**WHAT THE TASK ASKS:**
Everything from the line containing "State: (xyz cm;" through the line containing "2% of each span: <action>" should be repeated exactly, and nothing else from the data.

**EXCERPTED RECORDS:**

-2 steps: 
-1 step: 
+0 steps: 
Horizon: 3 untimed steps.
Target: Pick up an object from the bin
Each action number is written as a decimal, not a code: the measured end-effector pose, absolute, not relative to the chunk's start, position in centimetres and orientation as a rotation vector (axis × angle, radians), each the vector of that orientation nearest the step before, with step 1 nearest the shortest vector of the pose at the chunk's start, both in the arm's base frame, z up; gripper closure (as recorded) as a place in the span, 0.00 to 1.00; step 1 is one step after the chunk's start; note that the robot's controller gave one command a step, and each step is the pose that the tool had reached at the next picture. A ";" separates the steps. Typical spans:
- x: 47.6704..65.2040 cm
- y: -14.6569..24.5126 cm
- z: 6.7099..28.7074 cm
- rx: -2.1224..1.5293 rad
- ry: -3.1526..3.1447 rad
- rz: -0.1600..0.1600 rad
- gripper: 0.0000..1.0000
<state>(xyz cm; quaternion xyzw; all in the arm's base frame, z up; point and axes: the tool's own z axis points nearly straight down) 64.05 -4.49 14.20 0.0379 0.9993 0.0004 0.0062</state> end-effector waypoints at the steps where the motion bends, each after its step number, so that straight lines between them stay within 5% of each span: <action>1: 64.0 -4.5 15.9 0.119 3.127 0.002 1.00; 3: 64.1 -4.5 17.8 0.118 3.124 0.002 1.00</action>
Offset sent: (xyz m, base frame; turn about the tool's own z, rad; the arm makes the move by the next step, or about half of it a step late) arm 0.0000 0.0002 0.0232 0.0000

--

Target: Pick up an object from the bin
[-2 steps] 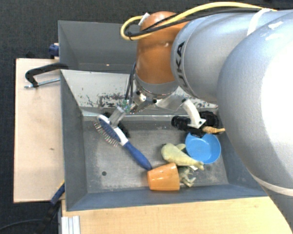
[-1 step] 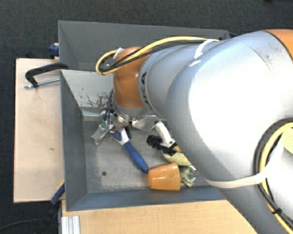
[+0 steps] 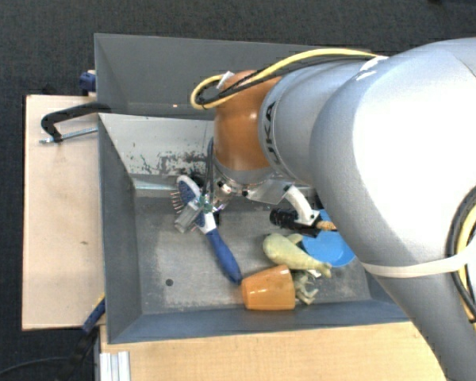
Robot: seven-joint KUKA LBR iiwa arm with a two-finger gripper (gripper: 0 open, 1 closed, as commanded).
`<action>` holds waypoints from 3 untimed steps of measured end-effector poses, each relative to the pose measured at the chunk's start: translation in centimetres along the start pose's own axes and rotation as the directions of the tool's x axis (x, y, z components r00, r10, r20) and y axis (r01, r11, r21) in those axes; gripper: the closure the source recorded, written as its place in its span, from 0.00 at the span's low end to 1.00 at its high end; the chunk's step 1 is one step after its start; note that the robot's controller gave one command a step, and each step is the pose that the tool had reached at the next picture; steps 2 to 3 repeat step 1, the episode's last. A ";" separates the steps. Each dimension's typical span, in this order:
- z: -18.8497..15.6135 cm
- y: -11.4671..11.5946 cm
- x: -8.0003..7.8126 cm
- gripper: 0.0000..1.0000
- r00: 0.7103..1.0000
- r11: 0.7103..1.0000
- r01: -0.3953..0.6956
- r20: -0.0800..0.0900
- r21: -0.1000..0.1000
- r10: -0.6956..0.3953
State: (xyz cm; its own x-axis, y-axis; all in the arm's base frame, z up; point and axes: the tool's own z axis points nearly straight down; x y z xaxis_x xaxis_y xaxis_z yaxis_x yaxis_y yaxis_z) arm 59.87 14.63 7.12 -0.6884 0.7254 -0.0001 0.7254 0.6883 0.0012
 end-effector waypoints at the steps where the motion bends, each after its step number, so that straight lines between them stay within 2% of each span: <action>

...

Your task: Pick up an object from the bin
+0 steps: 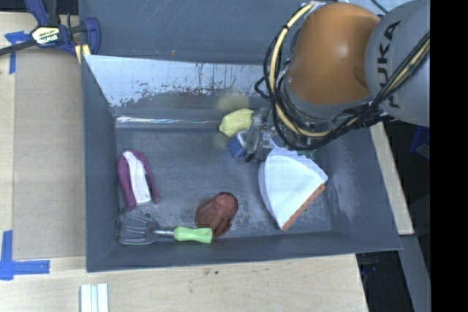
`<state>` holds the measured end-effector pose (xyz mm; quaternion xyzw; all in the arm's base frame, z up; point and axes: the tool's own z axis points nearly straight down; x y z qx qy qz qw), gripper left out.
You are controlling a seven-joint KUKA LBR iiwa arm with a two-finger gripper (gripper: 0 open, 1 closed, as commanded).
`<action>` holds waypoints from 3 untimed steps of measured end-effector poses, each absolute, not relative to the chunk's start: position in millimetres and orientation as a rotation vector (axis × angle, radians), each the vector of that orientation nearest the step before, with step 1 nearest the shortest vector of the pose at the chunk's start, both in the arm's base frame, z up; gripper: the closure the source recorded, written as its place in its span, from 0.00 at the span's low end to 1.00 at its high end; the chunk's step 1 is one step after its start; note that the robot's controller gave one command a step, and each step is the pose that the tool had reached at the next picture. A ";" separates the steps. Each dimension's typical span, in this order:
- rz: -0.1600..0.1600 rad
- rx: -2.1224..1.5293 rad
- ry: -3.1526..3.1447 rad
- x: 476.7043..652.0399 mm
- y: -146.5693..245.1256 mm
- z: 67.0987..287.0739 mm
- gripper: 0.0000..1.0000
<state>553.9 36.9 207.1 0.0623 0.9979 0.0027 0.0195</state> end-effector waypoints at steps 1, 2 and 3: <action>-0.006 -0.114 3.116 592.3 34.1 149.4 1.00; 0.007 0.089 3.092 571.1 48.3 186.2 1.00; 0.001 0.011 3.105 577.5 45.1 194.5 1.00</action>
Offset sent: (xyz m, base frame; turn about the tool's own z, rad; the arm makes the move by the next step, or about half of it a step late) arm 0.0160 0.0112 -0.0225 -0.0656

**ANSWER FOR THE TASK:**
State: (xyz cm; its own x-axis, y-axis; all in the arm's base frame, z up; point and axes: the tool's own z axis points nearly straight down; x y z xaxis_x xaxis_y xaxis_z yaxis_x yaxis_y yaxis_z) arm 59.87 14.63 7.12 -0.6884 0.7254 -0.0001 0.7254 0.6883 0.0012
 end-effector waypoints at the steps where the motion bends, each after its step number, so that straight lines between them stay within 2% of each span: <action>

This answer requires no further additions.